It can be seen that TAMs exhibit significant heterogeneity, a diversity not fully captured by classical models of macrophage activation [11,43]. Based on current scRNA-seq studies, in addition to SPP1+ TAMs and CXCL9+ TAMs, other frequently observed macrophage subsets include IL-1β+ TAMs, TREM2+ TAMs, FOLR2+ TAMs. Among them, The signature gene set of IL-1β+ TAMs comprises inflammation-associated molecules (IL1B, IL1A, NLRP3) and chemokines [44]. TREM2+ TAMs are enriched in lipid metabolism and immunosuppressive markers, typically ARG1, FABP5, APOE, and LDHA [45,46]. FOLR2+ TAMs are characterized by their expression of the non-canonical myeloid marker FOLR2 [47]. These gene markers facilitate the differentiation among distinct macrophage subpopulations.
In addition to identifying SPP1+ TAMs through gene markers, SPP1+ TAMs can also be identified through cell surface markers. SPP1+ TAMs typically express CD68, CD163, and CD206 [21,48]. Notably, the TAM-associated CD68 or CD206 genes are present in the SPP1+ TAM subpopulations of specific solid tumors, rather than in all solid tumor types. This finding further supports the conclusion that CD68 and CD206 serve as markers for SPP1+ TAM [49]. SPP1 functions by interacting with multiple receptors on the cell surface, the most important of which are CD44 and integrin αvβ3 [50]. Multiple studies have confirmed that signaling pathways such as SPP1/CD44 directly mediate the specific recognition and signaling communication between SPP1+ TAMs, tumor cells, and CAFs [51,52]. These molecular features collectively define the identity of SPP1+ TAMs, enabling their accurate identification and clustering in single-cell data.

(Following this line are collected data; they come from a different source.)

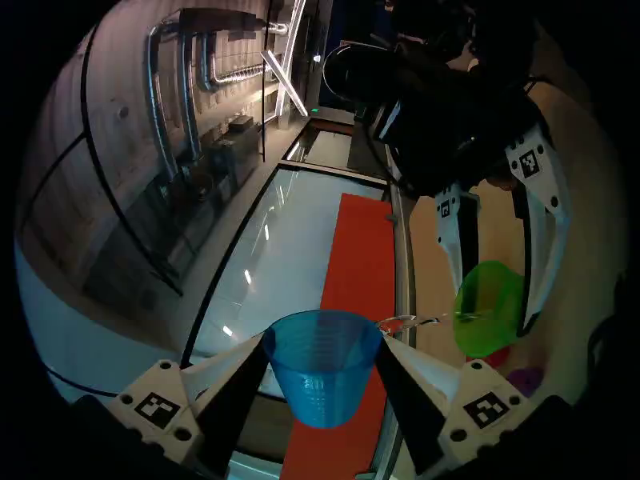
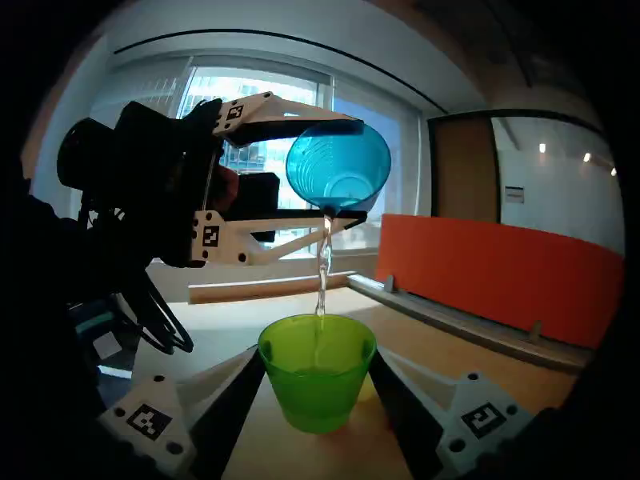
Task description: Pour water
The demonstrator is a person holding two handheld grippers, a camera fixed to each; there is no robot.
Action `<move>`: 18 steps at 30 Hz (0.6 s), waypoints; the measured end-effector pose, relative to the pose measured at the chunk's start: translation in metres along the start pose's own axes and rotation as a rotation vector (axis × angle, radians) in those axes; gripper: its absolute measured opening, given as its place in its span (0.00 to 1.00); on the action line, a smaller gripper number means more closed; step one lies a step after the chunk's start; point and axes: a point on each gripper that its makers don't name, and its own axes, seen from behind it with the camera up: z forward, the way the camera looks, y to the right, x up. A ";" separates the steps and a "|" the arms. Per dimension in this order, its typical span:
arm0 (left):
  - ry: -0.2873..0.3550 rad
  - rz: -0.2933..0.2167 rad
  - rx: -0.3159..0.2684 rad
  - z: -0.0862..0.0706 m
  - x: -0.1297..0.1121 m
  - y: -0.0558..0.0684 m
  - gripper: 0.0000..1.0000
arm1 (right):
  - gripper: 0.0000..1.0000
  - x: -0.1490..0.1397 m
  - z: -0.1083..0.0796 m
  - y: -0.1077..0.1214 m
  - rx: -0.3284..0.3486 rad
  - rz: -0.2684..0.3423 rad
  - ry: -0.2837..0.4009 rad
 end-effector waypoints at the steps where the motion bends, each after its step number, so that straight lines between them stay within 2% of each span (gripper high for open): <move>1: 0.001 0.006 0.002 0.000 0.000 -0.001 0.87 | 0.90 0.001 0.000 0.000 0.000 0.001 0.001; 11: 0.002 0.061 0.014 0.003 0.003 -0.009 0.87 | 0.89 0.002 -0.002 0.003 -0.003 0.001 0.010; 18: 0.001 0.112 0.015 0.006 0.005 -0.009 0.87 | 0.89 0.002 -0.003 0.003 -0.004 0.003 0.015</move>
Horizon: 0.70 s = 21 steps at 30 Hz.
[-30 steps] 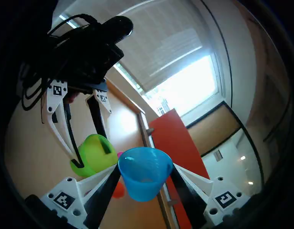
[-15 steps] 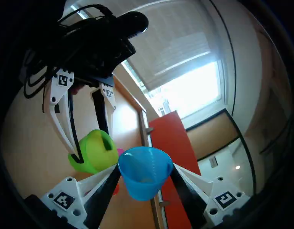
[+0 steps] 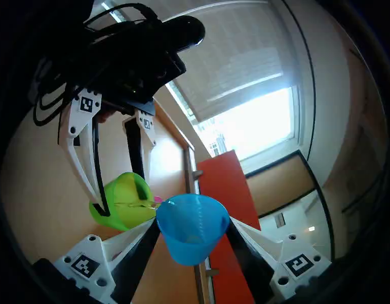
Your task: Pour water
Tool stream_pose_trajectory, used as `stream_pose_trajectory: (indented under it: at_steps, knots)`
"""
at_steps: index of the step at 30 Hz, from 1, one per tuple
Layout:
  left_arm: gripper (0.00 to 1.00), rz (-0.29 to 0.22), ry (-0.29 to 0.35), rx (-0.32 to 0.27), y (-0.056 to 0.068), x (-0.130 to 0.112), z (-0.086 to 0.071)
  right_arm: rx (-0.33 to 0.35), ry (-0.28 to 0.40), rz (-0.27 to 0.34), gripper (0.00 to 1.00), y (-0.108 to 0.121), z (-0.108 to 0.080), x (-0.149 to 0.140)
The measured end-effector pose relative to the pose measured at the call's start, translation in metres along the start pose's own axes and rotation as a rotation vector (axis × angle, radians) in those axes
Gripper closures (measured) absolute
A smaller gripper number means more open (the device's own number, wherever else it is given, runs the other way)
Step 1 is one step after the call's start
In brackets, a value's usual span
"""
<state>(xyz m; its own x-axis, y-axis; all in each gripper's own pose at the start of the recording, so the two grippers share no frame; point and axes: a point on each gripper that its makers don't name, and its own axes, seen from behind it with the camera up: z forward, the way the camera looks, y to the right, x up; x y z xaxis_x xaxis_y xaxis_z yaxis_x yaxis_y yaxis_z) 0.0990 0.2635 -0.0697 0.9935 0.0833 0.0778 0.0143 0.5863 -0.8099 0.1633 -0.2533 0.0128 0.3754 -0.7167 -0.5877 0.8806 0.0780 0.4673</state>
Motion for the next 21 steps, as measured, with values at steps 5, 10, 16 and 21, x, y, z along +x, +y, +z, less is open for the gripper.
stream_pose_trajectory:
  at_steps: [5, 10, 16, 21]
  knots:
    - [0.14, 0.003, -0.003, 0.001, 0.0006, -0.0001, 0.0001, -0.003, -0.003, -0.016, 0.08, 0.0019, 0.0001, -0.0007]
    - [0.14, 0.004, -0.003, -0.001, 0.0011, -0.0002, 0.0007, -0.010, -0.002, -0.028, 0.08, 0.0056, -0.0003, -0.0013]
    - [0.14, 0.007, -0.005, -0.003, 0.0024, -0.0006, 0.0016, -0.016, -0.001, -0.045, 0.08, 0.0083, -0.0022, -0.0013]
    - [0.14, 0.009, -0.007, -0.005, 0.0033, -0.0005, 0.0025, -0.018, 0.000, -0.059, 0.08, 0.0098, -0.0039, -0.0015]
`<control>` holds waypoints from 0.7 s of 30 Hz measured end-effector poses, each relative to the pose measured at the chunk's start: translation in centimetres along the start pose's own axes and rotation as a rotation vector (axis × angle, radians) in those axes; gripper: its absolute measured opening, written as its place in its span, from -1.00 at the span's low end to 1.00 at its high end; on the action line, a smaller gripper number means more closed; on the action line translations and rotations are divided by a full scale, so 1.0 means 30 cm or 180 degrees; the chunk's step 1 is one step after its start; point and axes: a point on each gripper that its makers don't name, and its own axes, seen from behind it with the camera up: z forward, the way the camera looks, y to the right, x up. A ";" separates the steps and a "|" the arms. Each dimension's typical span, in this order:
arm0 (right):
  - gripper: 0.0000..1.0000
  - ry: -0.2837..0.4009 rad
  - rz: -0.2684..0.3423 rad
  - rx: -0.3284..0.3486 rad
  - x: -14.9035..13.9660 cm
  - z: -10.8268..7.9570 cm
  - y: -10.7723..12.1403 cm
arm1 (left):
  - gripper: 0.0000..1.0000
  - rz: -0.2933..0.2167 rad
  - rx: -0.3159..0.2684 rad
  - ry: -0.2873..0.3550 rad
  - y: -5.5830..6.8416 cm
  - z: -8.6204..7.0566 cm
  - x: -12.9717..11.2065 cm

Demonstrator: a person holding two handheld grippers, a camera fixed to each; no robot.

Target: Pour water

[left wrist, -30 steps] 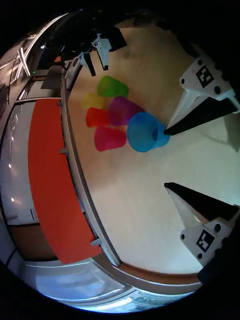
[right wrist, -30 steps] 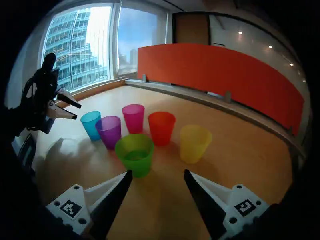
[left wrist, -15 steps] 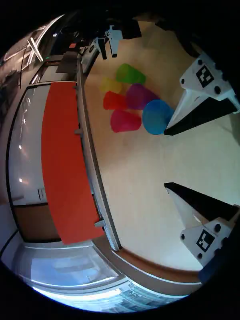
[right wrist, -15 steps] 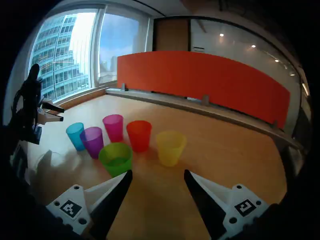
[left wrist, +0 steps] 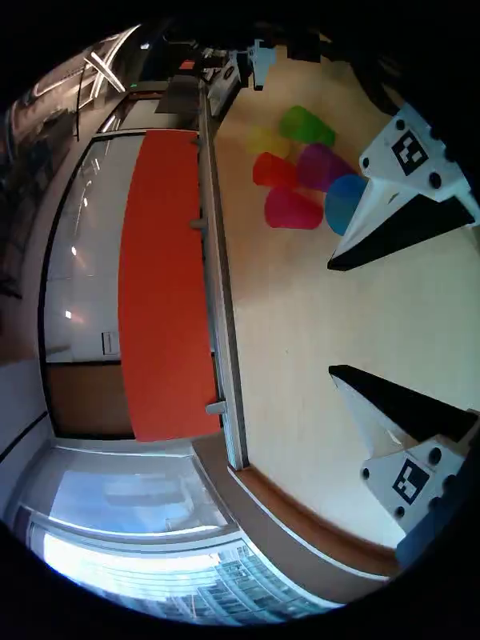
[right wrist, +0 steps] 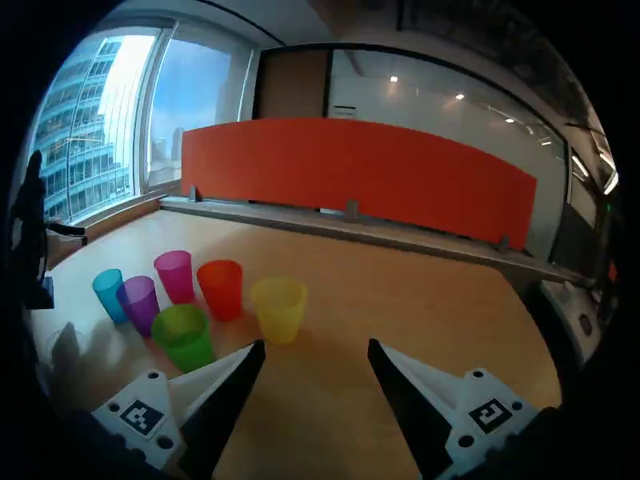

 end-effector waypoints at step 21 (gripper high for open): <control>1.00 0.1056 -0.0029 -0.0766 0.205 -0.048 0.139 | 0.74 -0.0075 0.0410 0.1032 -0.046 -0.070 0.223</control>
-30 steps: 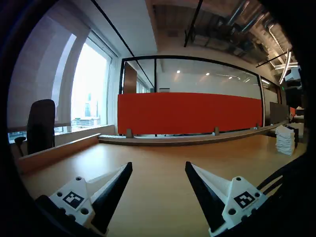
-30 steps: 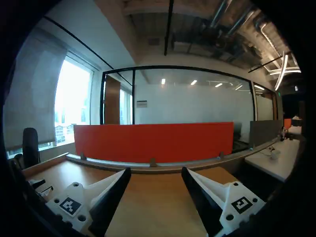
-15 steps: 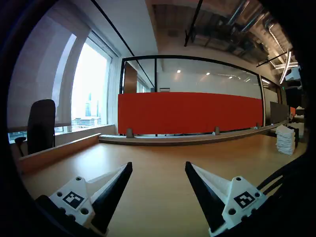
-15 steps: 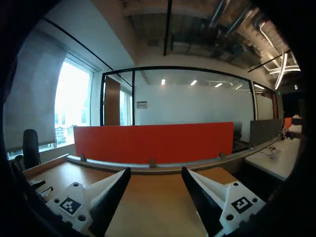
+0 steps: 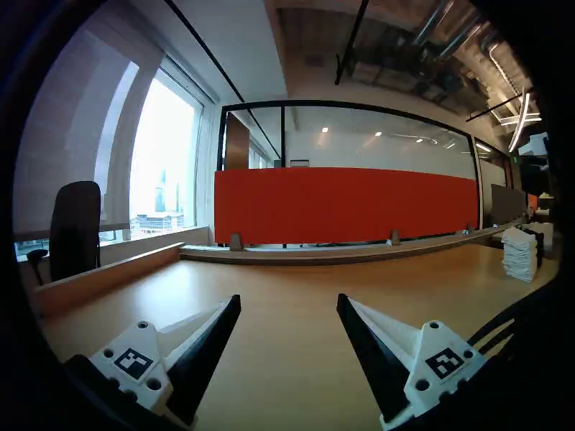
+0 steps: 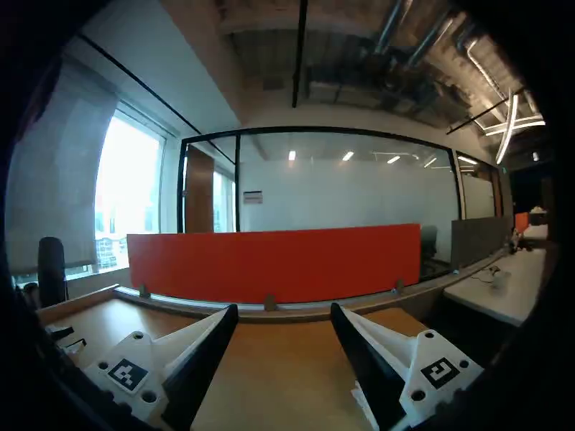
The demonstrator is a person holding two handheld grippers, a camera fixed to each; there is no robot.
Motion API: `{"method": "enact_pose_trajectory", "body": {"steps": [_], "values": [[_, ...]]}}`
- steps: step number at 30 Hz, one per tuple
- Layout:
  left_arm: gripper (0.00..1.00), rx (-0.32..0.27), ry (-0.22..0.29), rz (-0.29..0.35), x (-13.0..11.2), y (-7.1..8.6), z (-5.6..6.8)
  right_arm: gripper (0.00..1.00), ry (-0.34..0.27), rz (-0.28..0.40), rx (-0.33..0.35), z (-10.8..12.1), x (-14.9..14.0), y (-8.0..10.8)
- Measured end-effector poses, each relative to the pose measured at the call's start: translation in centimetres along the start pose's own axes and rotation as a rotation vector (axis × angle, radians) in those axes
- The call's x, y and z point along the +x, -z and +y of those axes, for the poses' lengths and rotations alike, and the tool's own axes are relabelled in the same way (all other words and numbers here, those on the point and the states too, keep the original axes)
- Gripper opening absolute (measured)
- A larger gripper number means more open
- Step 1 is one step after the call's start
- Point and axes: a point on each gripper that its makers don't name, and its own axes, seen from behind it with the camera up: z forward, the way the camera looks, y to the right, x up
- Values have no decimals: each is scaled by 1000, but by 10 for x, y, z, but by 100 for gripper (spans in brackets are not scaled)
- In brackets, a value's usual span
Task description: Fold towel
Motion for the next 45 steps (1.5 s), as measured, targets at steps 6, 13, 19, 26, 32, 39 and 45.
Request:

2.2. Developmental Origin: Where Do SPP1+ TAMs Come from?

Previously, it was believed that SPP1+ TAMs originate from macrophages that develop from circulating monocytes. However, recent studies have shown that SPP1+ TAMs do not solely derive from circulating monocytes but also originate from tissue-resident macrophages (Figure 1).

2.2.1. Monocyte-Derived Macrophages (MDMs)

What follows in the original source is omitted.